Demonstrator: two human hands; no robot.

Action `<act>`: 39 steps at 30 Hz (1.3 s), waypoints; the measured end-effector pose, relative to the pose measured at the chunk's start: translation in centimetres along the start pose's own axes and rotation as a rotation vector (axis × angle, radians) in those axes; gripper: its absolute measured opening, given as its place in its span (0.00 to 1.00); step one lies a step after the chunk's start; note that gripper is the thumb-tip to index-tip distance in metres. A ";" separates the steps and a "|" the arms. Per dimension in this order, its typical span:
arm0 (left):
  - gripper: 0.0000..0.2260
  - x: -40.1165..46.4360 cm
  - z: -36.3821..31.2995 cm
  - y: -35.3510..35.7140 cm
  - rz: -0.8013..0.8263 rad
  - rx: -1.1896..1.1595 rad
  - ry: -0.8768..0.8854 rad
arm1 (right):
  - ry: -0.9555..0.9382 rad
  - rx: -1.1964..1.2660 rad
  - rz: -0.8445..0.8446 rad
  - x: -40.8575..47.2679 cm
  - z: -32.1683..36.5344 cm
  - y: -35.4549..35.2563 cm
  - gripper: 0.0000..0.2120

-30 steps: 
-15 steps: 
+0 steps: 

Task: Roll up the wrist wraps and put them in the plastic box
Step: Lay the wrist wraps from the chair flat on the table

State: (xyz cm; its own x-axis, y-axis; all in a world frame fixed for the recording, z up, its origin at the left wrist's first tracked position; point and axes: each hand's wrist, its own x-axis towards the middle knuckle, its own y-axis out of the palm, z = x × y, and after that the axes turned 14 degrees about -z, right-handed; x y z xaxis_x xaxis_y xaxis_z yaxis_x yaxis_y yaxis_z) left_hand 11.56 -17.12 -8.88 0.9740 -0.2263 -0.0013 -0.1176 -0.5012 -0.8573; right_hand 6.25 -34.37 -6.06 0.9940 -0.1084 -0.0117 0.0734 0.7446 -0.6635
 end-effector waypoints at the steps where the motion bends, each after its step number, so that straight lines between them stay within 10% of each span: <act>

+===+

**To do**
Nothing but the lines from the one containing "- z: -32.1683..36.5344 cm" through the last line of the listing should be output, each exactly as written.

**Answer space**
  - z: -32.1683..36.5344 cm
  - y: -35.4549..35.2563 cm
  - gripper: 0.0000..0.2120

-30 steps: 
-15 steps: 
+0 steps: 

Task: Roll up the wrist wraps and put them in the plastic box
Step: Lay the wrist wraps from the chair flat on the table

State: (xyz cm; its own x-axis, y-axis; all in a world frame fixed for the recording, z up, its origin at the left wrist's first tracked position; point and axes: each hand's wrist, its own x-axis towards the middle knuckle, its own y-axis out of the palm, z = x × y, and after that the axes turned 14 degrees about -z, right-handed; x y z xaxis_x xaxis_y xaxis_z yaxis_x yaxis_y yaxis_z) left_hand 11.56 -17.12 -8.88 0.9740 -0.2263 -0.0013 -0.1176 -0.5012 -0.8573; right_hand 6.25 -34.37 -6.06 0.9940 -0.1084 -0.0117 0.0734 0.7446 -0.6635
 end-effector waypoints at the steps where the motion bends, each after its step number, so that straight lines between them stay within 10% of each span: <act>

Nothing further is required of this output.